Year: 2011 and again in 2014
Assets: $490 million

The food-court fixture filed for bankruptcy protection in 2014 for the second time in three years after choking under too much debt and declining traffic at many U.S. malls. That June, Sbarro re-emerged with a smaller debt load and a plan to let customers make their own pizzas at a chain known for reheating pizza, taking a page out of Chipotle’s

playbook.


8) Friedman's

Photograph by Yves Herman — Reuters

Year: 2008
Assets: $448 million

The recession was a hard time for mid-tier jewelers, with consumers pulling back on items they didn’t really need (i.e., diamonds).

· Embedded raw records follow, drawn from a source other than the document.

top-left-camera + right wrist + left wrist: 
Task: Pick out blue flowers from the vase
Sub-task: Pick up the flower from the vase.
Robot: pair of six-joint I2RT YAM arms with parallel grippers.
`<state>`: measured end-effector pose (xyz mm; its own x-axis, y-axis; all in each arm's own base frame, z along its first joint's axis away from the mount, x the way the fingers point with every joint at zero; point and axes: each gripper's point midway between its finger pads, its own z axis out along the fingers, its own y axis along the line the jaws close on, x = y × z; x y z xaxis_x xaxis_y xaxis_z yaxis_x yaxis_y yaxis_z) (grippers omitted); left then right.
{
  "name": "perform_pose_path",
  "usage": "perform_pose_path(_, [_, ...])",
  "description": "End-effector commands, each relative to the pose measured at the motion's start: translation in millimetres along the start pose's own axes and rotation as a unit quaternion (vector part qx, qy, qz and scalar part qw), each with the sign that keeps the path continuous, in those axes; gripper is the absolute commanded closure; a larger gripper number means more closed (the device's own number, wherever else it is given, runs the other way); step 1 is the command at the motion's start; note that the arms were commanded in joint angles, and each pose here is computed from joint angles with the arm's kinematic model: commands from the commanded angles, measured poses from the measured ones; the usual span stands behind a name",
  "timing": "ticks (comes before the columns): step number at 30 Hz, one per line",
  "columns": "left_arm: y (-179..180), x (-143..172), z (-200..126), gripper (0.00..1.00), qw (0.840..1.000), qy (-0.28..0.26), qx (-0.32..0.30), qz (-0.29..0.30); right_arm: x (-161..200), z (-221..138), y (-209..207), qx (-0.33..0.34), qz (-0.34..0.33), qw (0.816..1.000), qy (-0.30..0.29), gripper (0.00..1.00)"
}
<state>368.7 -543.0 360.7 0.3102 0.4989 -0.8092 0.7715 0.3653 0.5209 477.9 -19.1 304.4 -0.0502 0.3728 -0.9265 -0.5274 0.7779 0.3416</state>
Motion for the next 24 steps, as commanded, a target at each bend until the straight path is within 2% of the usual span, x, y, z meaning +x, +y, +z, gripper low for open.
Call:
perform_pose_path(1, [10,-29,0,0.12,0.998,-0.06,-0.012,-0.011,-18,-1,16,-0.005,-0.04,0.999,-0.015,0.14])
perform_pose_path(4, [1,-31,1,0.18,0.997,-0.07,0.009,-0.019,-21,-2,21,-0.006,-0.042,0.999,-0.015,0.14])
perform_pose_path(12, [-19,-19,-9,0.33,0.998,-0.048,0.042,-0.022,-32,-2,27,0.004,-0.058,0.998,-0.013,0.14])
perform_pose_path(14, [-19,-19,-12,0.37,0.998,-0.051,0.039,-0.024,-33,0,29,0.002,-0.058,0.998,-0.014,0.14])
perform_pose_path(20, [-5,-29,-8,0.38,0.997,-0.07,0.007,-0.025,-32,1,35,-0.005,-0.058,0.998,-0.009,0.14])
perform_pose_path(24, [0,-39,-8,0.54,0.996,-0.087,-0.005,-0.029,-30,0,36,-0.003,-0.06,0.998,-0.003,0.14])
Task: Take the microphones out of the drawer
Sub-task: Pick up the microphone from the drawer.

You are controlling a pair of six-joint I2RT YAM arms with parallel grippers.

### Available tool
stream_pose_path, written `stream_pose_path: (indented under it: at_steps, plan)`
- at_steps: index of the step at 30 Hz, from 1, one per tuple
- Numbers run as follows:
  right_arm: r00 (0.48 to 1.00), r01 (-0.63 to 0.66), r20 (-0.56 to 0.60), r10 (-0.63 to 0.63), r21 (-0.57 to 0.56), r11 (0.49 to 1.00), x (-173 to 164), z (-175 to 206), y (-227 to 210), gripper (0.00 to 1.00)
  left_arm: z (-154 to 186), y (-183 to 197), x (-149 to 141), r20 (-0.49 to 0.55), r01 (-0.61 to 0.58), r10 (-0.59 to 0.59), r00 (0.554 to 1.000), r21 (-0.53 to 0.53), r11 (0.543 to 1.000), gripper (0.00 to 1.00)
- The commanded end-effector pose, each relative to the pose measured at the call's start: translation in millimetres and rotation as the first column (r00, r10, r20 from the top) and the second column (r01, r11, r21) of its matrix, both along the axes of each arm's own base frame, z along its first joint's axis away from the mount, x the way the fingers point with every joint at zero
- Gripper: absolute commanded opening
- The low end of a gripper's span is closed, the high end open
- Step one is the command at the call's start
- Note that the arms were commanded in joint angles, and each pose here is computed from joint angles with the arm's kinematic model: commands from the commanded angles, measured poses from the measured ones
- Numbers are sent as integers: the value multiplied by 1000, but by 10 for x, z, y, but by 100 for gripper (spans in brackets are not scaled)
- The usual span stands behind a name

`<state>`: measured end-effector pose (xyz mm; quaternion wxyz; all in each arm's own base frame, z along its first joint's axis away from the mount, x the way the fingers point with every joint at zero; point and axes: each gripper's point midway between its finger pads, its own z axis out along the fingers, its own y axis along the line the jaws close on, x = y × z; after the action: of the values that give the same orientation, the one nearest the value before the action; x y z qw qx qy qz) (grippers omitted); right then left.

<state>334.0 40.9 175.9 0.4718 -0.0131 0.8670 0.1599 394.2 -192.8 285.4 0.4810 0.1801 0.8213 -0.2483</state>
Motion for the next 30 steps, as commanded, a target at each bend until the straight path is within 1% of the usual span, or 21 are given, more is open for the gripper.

Friedman’s, which had 455 stores, was hit by an involuntary Chapter 7 liquidation filing at force, later changed to a Chapter 11 proceeding. But ultimately, Friedman’s went out of business.


9) Brookstone

A Brookstone store is seen at Rockefeller Center in New York City.
Photograph by Mario Tama — Getty Images

Year: 2014
Assets: $407 million

Brookstone, the specialty retailer famous for massage chairs and travel electronics, filed for bankruptcy protection in early 2014, hurt by high debt. But unlike many of its bankrupt retail peers, the company has pulled through and continues to operate as a chain with over 200 stores.


10) Quiksilver

A surfboard with the Quicksilver Inc. logo is displayed outside their store in New York, U.S., on Wednesday, March 11, 2009.
Photograph by Bloomberg via Getty Images

Year: 2015
Assets: $337 million

The surfer-skateboarder inspired Quiksilver failed to pull off a turnaround and last month filed for bankruptcy protection, planning to turn over control to senior lenders via an investment from Oaktree Capital Management.